17-04-19 complements several materials:  
- recurrent_network.py  A simple example of TensorFlow LSTM.  
- tensorflow building lstm Model for serialization labeling   Introduction very good one NLP open source project. (Some of the functions in the example may have been updated in the new version of TensorFlow, but do not affect understanding)
5. Attached: basiclstm.__call__ ()

"' Code:https://github.com/tensorflow/tensorflow/blob/master/tensorflow/contrib/rnn/python/ops/core_rnn_cell_
      impl.py "Def __call__ (self, inputs, state, Scope=none):" "" Long Short-term Memory cell (LSTM). ""  With Vs.variable_scope (scope or "Basic_lstm_cell"): # Parameters of Gates is concatenated into one multiply for
          Efficiency.

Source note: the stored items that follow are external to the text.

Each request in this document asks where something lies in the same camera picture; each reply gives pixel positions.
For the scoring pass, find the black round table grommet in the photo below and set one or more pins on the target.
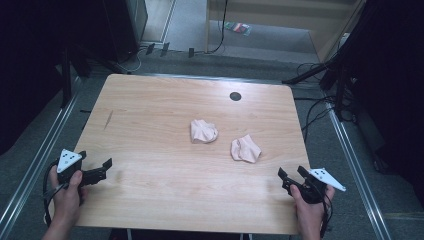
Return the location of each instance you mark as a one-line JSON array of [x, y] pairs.
[[235, 96]]

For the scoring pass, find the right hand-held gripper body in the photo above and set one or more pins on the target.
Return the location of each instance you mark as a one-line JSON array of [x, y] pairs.
[[316, 186]]

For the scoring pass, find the dark curtain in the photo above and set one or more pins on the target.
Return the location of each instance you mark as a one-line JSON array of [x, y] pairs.
[[30, 66], [393, 83]]

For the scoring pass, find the black plug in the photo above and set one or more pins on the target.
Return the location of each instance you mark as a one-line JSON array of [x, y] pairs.
[[165, 49], [150, 48], [191, 52]]

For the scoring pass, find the metal floor rail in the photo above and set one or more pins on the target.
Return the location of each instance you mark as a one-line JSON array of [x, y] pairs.
[[358, 173], [36, 160]]

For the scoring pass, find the colourful packet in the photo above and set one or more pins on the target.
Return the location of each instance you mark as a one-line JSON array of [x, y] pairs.
[[238, 28]]

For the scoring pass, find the light wooden furniture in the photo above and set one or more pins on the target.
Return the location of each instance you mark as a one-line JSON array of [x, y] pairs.
[[333, 20]]

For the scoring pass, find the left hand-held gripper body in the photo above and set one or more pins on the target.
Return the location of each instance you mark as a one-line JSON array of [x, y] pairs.
[[68, 165]]

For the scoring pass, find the person's left hand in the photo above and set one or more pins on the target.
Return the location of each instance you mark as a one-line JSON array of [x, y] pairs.
[[67, 200]]

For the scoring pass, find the pink sock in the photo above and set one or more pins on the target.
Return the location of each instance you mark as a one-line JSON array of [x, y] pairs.
[[203, 131], [245, 149]]

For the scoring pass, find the black stand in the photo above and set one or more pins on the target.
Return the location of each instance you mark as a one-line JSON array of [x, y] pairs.
[[66, 76], [330, 71]]

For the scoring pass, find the person's right hand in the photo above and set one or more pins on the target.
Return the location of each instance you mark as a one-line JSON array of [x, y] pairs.
[[311, 210]]

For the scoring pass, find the black cabinet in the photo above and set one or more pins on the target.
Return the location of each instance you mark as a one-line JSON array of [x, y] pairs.
[[123, 26]]

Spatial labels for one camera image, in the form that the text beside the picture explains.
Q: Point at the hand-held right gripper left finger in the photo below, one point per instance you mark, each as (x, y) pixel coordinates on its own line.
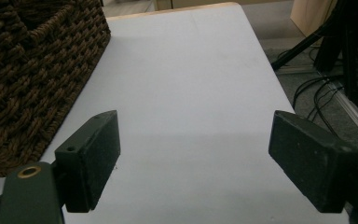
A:
(88, 161)

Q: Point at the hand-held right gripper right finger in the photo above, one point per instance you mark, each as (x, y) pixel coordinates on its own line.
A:
(310, 158)

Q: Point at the brown woven wicker basket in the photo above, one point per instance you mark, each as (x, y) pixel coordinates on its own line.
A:
(28, 74)

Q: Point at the light wooden cabinet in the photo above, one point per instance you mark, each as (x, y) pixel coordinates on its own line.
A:
(310, 15)

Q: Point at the aluminium rail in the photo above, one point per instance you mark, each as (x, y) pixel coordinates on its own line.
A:
(355, 112)

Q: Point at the black tripod stand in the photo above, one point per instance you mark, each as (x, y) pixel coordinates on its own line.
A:
(332, 40)

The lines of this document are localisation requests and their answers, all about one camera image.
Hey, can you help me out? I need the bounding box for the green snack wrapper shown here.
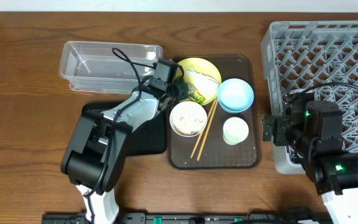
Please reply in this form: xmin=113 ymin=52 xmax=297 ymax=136
xmin=188 ymin=88 xmax=206 ymax=105

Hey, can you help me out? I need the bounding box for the pale green cup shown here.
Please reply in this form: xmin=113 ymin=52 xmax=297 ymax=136
xmin=223 ymin=117 xmax=249 ymax=145

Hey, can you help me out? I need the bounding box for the pink bowl with rice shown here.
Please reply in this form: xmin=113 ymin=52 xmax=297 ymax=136
xmin=169 ymin=101 xmax=207 ymax=137

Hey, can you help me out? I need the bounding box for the light blue bowl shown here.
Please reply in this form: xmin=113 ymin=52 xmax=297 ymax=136
xmin=217 ymin=78 xmax=254 ymax=113

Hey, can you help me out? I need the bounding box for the wooden chopstick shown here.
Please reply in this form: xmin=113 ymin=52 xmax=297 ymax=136
xmin=190 ymin=98 xmax=217 ymax=158
xmin=196 ymin=98 xmax=218 ymax=161

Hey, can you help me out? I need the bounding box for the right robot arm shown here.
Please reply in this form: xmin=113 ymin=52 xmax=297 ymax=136
xmin=262 ymin=93 xmax=358 ymax=223

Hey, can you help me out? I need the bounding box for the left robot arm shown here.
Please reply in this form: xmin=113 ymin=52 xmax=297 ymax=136
xmin=60 ymin=78 xmax=188 ymax=223

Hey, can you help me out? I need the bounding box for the black waste tray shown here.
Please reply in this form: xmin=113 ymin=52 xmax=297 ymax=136
xmin=81 ymin=101 xmax=167 ymax=156

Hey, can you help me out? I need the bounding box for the clear plastic waste bin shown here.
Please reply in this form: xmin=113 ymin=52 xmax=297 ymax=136
xmin=59 ymin=41 xmax=163 ymax=94

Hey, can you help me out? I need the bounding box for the grey dishwasher rack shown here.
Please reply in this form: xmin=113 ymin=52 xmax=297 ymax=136
xmin=260 ymin=20 xmax=358 ymax=175

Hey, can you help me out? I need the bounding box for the yellow plate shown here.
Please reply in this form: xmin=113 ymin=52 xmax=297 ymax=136
xmin=176 ymin=57 xmax=222 ymax=105

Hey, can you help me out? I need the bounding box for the brown plastic serving tray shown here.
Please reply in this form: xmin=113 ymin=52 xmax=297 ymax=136
xmin=167 ymin=55 xmax=262 ymax=170

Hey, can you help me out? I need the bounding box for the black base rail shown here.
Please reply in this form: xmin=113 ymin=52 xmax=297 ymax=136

If self._state_is_tuple:c, h = state Else:c, h = array_ops.split (Value=state, Num_ or_size_splits=2, Axis=1) concat = _linear ([inputs, H], 4 * self._num_units, True, Scope=scope) # * *  The following four tensor, respectively, are four gate corresponding weights matrix # i = input_gate, j = new_input, F = forget_gate, o = output_gate I, J, F, o = Array_ops.split (Value=concat, num_or_size_splits=4, Axis=1) # * * Update cell Status: # * * c * SIGMO
          ID (f + self._forget_bias) is part of the old information that holds the previous Timestep # * * * sigmoid (i) * Self._activation (j) is the new information brought by current Timestep New_c = (c *Sigmoid (f + self._forget_bias) + sigmoid (i) * Self._activation (j)) # * * New Output New_h = s Elf._activation (New_c) * sigmoid (o) If self._state_is_tuple:new_state = Lstmstatetuple (New_c, NE W_h) else:new_state = Array_ops.concat ([New_c, New_h], 1) # * * in (generally) state_is_tuple=t Rue case, New_h=new_state[1] # * * In the above blog, there is Cell_output = state[1] return new_h, new_state
1 2 3 4 5 6 7 8 9

Contact Us

The content source of this page is from Internet, which doesn't represent Alibaba Cloud's opinion; products and services mentioned on that page don't have any relationship with Alibaba Cloud. If the content of the page makes you feel confusing, please write us an email, we will handle the problem within 5 days after receiving your email.

If you find any instances of plagiarism from the community, please send an email to: info-contact@alibabacloud.com and provide relevant evidence. A staff member will contact you within 5 working days.

A Free Trial That Lets You Build Big!

Start building with 50+ products and up to 12 months usage for Elastic Compute Service

  • Sales Support

    1 on 1 presale consultation

  • After-Sales Support

    24/7 Technical Support 6 Free Tickets per Quarter Faster Response

  • Alibaba Cloud offers highly flexible support services tailored to meet your exact needs.